- Problem
Repeat every line of the data verbatim.

⁂

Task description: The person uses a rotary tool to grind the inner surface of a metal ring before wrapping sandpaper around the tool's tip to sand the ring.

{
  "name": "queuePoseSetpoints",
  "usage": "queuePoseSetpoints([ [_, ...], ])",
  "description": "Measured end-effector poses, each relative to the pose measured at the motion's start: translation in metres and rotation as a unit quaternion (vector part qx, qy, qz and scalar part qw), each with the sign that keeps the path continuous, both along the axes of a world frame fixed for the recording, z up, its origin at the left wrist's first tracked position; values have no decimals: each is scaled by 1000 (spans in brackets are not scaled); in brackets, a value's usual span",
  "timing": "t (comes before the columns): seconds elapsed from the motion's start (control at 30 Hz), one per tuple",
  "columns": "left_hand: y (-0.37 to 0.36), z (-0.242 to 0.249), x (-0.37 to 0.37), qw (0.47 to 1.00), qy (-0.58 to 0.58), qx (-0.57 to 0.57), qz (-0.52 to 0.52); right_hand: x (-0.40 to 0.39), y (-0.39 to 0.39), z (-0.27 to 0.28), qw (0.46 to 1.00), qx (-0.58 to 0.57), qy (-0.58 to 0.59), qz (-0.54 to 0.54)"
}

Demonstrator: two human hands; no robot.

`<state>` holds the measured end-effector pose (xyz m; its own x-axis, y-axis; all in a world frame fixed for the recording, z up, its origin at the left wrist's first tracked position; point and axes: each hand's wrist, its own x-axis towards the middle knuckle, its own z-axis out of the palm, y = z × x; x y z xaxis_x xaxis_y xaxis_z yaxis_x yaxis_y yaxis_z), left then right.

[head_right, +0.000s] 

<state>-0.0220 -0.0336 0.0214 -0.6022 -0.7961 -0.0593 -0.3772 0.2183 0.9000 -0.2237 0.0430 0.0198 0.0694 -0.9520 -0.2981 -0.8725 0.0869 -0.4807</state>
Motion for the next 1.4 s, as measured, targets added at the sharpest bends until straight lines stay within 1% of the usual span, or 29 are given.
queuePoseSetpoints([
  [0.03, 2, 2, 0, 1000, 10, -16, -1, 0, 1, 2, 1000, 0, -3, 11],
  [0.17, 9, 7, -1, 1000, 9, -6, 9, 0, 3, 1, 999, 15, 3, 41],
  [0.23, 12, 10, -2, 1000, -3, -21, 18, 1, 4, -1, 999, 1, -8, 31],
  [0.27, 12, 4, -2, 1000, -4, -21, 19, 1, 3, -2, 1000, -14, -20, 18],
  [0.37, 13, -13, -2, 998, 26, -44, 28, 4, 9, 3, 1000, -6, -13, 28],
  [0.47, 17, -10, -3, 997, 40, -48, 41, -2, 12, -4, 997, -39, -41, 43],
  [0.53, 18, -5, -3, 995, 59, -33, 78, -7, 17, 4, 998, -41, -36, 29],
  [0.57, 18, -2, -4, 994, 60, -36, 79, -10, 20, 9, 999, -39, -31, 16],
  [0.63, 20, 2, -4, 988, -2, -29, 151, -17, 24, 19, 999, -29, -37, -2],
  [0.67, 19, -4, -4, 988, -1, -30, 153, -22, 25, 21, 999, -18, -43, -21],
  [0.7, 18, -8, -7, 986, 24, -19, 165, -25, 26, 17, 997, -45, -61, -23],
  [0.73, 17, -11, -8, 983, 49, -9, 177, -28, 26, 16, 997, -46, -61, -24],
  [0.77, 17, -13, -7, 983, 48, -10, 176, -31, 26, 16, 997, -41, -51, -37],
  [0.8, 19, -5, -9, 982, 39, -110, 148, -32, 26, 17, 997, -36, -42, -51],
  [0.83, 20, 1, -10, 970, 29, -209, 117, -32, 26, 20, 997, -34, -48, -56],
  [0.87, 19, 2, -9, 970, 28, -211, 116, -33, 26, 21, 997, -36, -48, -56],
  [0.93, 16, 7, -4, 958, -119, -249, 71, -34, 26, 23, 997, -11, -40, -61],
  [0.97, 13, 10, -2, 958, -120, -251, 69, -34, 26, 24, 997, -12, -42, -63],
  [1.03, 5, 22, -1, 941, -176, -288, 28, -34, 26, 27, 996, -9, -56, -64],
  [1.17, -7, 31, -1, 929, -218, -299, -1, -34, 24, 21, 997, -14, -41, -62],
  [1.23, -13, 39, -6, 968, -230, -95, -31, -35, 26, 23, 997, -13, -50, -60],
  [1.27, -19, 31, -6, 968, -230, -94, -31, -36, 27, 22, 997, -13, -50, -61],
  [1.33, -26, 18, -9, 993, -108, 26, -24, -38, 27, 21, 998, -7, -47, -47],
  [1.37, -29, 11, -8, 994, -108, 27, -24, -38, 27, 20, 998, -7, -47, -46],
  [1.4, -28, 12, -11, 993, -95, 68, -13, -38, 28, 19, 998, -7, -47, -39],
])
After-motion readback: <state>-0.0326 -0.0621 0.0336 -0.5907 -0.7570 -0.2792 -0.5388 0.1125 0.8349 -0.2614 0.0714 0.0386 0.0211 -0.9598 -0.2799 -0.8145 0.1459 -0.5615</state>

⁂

- Finished exercise
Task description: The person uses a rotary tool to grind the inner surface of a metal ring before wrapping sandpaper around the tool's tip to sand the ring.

{
  "name": "queuePoseSetpoints",
  "usage": "queuePoseSetpoints([ [_, ...], ])",
  "description": "Measured end-effector poses, each relative to the pose measured at the motion's start: translation in metres and rotation as a unit quaternion (vector part qx, qy, qz and scalar part qw), each with the sign that keeps the path continuous, both along the axes of a world frame fixed for the recording, z up, its origin at the left wrist's first tracked position; values have no decimals: each is scaled by 1000 (spans in brackets are not scaled); in brackets, a value's usual span",
  "timing": "t (comes before the columns): seconds elapsed from the motion's start (control at 30 Hz), one per tuple",
  "columns": "left_hand: y (-0.37 to 0.36), z (-0.242 to 0.249), x (-0.37 to 0.37), qw (0.47 to 1.00), qy (-0.58 to 0.58), qx (-0.57 to 0.57), qz (-0.52 to 0.52); right_hand: x (-0.40 to 0.39), y (-0.39 to 0.39), z (-0.27 to 0.28), qw (0.46 to 1.00), qx (-0.58 to 0.57), qy (-0.58 to 0.59), qz (-0.54 to 0.54)"
}

Demonstrator: two human hands; no robot.

`<state>` holds the measured end-effector pose (xyz m; its own x-axis, y-axis; all in a world frame fixed for the recording, z up, its origin at the left wrist's first tracked position; point and axes: each hand's wrist, its own x-axis towards the middle knuckle, its own z-axis out of the palm, y = z × x; x y z xaxis_x xaxis_y xaxis_z yaxis_x yaxis_y yaxis_z), left then right.

[head_right, +0.000s] 

<state>-0.0220 -0.0336 0.0214 -0.6022 -0.7961 -0.0593 -0.3772 0.2183 0.9000 -0.2237 0.0430 0.0198 0.0694 -0.9520 -0.2981 -0.8725 0.0869 -0.4807</state>
Motion for the next 1.4 s, as measured, targets added at the sharpest bends until straight lines stay within 1% of the usual span, or 29 are given.
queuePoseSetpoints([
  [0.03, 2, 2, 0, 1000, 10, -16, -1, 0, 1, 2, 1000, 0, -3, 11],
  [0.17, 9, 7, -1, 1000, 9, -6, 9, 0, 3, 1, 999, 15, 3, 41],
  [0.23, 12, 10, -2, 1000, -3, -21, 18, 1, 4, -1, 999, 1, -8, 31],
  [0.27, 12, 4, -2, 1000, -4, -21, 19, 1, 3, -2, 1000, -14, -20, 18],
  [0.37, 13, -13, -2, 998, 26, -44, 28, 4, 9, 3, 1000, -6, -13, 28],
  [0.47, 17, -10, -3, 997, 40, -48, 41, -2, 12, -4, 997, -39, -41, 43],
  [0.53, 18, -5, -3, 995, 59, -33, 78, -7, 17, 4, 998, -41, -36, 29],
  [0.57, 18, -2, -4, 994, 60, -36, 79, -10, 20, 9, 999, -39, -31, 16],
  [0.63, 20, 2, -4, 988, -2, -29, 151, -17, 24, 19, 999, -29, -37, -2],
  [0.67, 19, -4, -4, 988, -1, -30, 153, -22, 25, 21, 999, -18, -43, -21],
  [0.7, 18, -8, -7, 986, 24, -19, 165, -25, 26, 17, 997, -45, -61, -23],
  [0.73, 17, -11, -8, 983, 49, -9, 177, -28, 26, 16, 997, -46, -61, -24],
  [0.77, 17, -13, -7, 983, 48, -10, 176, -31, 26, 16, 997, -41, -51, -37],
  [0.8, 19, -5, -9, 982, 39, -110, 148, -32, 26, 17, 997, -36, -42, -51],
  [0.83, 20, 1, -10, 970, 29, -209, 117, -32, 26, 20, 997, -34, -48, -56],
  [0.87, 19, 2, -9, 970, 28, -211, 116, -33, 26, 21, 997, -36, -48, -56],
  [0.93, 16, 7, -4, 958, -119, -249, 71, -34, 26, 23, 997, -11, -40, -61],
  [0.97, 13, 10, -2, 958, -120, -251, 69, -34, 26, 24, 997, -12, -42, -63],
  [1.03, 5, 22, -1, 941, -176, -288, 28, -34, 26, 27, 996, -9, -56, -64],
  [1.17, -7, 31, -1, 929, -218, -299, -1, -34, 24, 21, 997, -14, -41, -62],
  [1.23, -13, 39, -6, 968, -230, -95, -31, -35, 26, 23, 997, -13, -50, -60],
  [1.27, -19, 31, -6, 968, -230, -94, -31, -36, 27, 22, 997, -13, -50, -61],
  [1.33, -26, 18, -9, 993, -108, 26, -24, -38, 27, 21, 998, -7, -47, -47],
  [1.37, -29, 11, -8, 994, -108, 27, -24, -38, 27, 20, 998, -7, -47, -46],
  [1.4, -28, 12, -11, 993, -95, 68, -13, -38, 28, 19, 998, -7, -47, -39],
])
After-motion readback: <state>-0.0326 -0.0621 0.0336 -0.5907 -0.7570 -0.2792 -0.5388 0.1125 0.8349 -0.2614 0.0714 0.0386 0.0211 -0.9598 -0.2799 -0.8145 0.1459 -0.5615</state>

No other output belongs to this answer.